§ **What to do**: Produce the listing below again, exactly as shown.

§ **Material provided**:
--- --- ---
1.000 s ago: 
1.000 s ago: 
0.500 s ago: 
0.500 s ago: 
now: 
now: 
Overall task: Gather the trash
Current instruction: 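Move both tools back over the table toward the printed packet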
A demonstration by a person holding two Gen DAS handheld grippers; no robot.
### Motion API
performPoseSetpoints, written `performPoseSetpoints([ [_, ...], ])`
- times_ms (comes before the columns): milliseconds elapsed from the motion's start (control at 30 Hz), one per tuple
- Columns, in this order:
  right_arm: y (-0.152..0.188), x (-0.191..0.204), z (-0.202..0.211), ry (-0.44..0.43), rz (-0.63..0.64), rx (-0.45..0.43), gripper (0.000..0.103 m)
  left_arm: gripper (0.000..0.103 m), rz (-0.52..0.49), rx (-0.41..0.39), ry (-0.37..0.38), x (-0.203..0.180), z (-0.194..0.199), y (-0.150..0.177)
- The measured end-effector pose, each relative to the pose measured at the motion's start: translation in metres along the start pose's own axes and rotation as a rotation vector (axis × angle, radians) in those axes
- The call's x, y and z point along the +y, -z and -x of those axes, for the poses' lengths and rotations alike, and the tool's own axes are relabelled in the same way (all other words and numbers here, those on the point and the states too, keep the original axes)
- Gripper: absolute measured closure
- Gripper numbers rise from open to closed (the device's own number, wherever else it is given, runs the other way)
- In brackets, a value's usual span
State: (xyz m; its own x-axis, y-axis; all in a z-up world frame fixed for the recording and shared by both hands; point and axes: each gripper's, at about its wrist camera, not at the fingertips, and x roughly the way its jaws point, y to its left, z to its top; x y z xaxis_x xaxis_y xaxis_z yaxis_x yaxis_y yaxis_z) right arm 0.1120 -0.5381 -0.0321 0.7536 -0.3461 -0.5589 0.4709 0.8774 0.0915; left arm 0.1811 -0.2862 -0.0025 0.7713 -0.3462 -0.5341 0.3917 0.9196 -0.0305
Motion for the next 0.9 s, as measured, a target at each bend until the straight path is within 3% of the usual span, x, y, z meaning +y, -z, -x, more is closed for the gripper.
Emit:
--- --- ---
§ **Exercise solution**:
1.000 s ago: 
1.000 s ago: 
0.500 s ago: 
0.500 s ago: 
now: 
now: 
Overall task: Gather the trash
Current instruction: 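Move both tools back over the table toward the printed packet
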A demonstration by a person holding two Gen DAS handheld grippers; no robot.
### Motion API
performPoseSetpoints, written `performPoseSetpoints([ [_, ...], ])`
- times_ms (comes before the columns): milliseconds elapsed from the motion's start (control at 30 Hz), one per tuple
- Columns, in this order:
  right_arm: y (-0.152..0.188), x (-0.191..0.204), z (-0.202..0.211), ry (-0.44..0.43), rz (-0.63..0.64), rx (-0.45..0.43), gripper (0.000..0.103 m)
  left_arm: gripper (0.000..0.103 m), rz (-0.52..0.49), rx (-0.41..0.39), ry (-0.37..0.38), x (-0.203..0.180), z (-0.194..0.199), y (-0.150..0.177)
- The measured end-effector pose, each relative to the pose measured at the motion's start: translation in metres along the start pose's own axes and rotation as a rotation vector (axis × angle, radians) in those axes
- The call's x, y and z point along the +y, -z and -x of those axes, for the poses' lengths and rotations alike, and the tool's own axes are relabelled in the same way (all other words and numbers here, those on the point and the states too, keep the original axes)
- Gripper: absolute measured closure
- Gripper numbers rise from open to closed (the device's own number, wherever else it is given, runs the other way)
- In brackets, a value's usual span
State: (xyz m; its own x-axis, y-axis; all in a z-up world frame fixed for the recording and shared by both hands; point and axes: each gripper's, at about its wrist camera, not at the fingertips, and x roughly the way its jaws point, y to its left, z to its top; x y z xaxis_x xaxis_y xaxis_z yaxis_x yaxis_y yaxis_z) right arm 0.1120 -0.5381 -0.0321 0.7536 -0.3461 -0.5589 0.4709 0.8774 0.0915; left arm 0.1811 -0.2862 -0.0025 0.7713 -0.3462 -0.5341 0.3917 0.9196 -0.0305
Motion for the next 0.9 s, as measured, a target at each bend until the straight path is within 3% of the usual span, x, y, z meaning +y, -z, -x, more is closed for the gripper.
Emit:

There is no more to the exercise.